*** Opening EXTRACTED RECORDS ***

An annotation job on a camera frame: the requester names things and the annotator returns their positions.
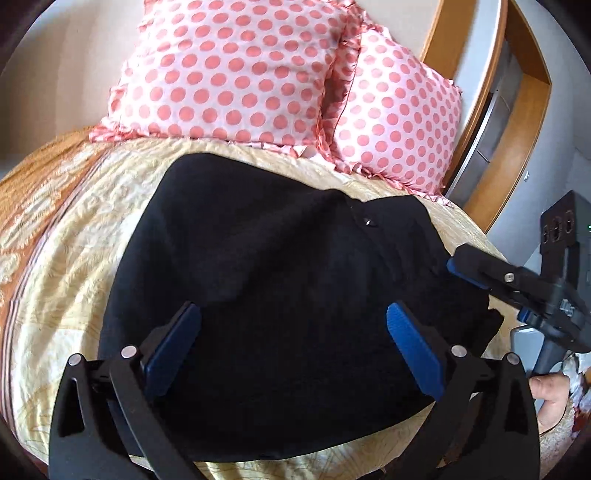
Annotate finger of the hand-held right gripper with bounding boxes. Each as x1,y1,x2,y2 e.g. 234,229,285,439
517,307,546,328
446,244,557,306

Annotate grey door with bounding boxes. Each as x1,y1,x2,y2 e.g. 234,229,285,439
445,41,522,204

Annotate pink polka dot pillow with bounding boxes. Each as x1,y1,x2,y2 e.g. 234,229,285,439
318,23,463,197
90,0,365,148

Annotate yellow patterned quilt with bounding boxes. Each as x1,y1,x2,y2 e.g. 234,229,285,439
0,129,573,480

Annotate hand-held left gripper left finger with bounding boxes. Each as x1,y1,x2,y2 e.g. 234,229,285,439
48,301,202,480

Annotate black pants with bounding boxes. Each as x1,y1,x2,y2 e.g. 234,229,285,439
98,152,505,462

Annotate person's right hand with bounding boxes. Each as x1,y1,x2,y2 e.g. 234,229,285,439
529,373,573,435

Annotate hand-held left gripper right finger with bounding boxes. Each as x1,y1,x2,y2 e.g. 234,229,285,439
386,301,541,480

*** Closing EXTRACTED RECORDS ***

EXERCISE: Every line above should be reproduced exactly, please, with no pictures included.

REPLY:
An annotation job on a camera frame: the requester names things and the annotator returns their positions.
Annotate finger of the hand-held right gripper with bounding boxes. Each as x1,y1,x2,y2 e.g. 234,229,285,439
517,307,546,328
446,244,557,306

Annotate grey door with bounding boxes. Each as x1,y1,x2,y2 e.g. 234,229,285,439
445,41,522,204

Annotate pink polka dot pillow with bounding boxes. Each as x1,y1,x2,y2 e.g. 234,229,285,439
318,23,463,197
90,0,365,148

Annotate yellow patterned quilt with bounding boxes. Each as x1,y1,x2,y2 e.g. 234,229,285,439
0,129,573,480

Annotate hand-held left gripper left finger with bounding boxes. Each as x1,y1,x2,y2 e.g. 234,229,285,439
48,301,202,480

Annotate black pants with bounding boxes. Each as x1,y1,x2,y2 e.g. 234,229,285,439
98,152,505,462

Annotate person's right hand with bounding boxes. Each as x1,y1,x2,y2 e.g. 234,229,285,439
529,373,573,435

Annotate hand-held left gripper right finger with bounding boxes. Each as x1,y1,x2,y2 e.g. 234,229,285,439
386,301,541,480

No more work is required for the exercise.